§ How to complete this task: Find every line below with the word "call" in it, and copy each one.
++++
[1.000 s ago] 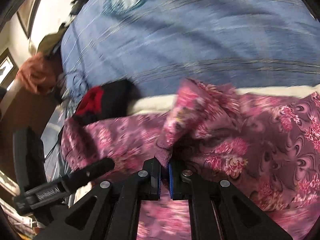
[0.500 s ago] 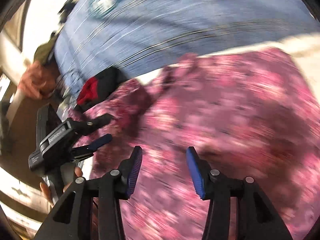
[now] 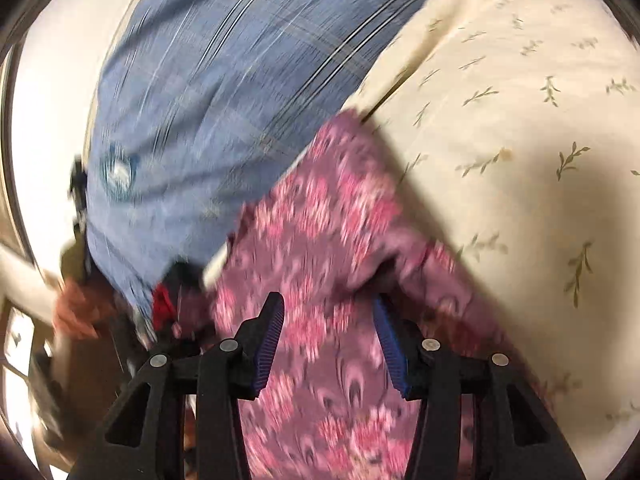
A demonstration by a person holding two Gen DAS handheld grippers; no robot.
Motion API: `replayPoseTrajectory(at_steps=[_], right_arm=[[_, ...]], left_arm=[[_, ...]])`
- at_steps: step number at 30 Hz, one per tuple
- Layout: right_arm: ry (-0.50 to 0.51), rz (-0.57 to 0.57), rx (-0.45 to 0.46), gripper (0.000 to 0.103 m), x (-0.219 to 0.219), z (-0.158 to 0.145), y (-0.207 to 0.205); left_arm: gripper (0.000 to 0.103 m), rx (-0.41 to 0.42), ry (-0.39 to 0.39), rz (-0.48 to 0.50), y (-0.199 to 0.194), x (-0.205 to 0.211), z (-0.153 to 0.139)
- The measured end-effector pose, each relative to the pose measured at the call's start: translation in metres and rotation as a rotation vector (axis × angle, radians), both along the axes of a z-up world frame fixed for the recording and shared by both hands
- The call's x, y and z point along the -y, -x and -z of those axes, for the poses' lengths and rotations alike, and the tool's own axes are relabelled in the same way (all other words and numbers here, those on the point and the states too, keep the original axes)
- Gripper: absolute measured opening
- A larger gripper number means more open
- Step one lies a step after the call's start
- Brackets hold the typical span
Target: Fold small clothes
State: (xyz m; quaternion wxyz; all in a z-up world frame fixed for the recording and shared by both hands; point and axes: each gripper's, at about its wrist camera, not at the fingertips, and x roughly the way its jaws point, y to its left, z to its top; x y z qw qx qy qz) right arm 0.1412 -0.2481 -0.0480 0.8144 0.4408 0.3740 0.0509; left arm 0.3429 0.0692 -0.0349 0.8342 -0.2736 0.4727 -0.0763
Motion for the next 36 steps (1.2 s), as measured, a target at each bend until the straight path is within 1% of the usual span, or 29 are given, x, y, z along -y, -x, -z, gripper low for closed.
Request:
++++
§ Solved problem:
- The measured end-effector pose, each relative to the pose measured at the call's start: translation in metres and rotation as a rotation vector (axis × angle, radians), both along the axes of a z-up world frame fixed for the recording and shared by both hands
- The call's x, y and z point along the -y, -x and -z of those axes, for the poses' lengths and rotations alike, and the tool's own axes are relabelled in the same way (all other words and numbers here, those on the point and the states too, keep the original axes)
- Step one lies a step after the call's start

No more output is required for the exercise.